Each entry should be set down exactly as written, except for any picture it holds.

— Records from a data source —
====

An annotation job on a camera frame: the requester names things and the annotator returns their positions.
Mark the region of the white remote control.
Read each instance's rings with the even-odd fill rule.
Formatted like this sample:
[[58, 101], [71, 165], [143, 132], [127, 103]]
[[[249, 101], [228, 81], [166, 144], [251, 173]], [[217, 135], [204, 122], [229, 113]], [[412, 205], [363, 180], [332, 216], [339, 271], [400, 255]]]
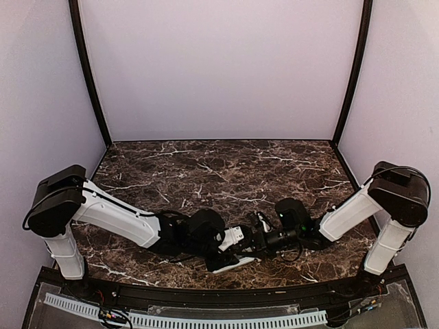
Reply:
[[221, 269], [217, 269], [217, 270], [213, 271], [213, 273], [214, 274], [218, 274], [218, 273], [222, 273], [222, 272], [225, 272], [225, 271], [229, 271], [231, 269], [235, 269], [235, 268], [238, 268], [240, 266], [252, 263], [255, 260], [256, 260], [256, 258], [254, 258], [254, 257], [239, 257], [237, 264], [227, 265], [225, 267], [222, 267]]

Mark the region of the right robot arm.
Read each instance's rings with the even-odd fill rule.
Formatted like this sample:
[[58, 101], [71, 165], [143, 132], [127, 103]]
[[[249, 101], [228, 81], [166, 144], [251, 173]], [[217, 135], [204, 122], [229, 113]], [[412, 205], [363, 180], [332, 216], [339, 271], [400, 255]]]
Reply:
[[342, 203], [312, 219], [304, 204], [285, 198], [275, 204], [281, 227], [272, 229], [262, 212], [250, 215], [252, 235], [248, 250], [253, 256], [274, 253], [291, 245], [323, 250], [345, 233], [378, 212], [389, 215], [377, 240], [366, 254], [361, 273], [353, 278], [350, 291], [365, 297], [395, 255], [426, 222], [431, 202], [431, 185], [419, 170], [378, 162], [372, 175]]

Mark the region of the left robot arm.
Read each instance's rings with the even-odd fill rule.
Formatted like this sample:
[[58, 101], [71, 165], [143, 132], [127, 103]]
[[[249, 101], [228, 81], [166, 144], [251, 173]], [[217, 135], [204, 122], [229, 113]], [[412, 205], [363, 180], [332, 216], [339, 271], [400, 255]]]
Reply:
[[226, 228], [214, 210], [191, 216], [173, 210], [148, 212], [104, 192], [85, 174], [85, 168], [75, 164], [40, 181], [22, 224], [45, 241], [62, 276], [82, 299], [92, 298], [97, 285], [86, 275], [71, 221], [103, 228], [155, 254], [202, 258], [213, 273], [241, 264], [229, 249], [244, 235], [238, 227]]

====

— Completed exercise —
An annotation job on a camera frame: the requester names things and the annotator returns their positions.
Mark the region of the white remote control.
Read each instance's rings with the even-odd fill rule.
Formatted like this sample:
[[58, 101], [71, 165], [143, 132], [127, 103]]
[[[249, 101], [228, 81], [166, 144], [251, 173]], [[217, 135], [204, 122], [229, 113]], [[412, 205], [363, 180], [332, 216], [339, 271], [400, 255]]]
Reply:
[[221, 269], [217, 269], [217, 270], [213, 271], [213, 273], [214, 274], [218, 274], [218, 273], [222, 273], [222, 272], [225, 272], [225, 271], [229, 271], [231, 269], [235, 269], [235, 268], [238, 268], [240, 266], [252, 263], [255, 260], [256, 260], [256, 258], [254, 258], [254, 257], [239, 257], [237, 264], [227, 265], [225, 267], [222, 267]]

Mark the region of the right robot arm.
Read each instance's rings with the even-odd fill rule.
Formatted like this sample:
[[58, 101], [71, 165], [143, 132], [127, 103]]
[[[249, 101], [228, 81], [166, 144], [251, 173]], [[217, 135], [204, 122], [229, 113]], [[412, 205], [363, 180], [332, 216], [339, 271], [400, 255]]]
Reply:
[[342, 203], [312, 219], [304, 204], [285, 198], [275, 204], [281, 227], [272, 229], [262, 212], [250, 215], [252, 235], [248, 250], [253, 256], [274, 253], [291, 245], [323, 250], [345, 233], [378, 212], [389, 215], [377, 240], [366, 254], [361, 273], [353, 278], [350, 291], [365, 297], [395, 255], [426, 222], [431, 202], [431, 185], [419, 170], [378, 162], [372, 175]]

Mark the region of the left robot arm.
Read each instance's rings with the even-odd fill rule.
Formatted like this sample:
[[58, 101], [71, 165], [143, 132], [127, 103]]
[[[249, 101], [228, 81], [166, 144], [251, 173]], [[217, 135], [204, 122], [229, 113]], [[412, 205], [363, 180], [332, 216], [339, 271], [400, 255]]]
Reply:
[[226, 228], [214, 210], [191, 216], [173, 210], [148, 212], [104, 192], [85, 174], [85, 168], [75, 164], [40, 181], [22, 224], [45, 241], [62, 276], [82, 299], [92, 298], [97, 285], [86, 275], [71, 221], [103, 228], [155, 254], [202, 258], [213, 273], [241, 264], [229, 249], [244, 235], [238, 227]]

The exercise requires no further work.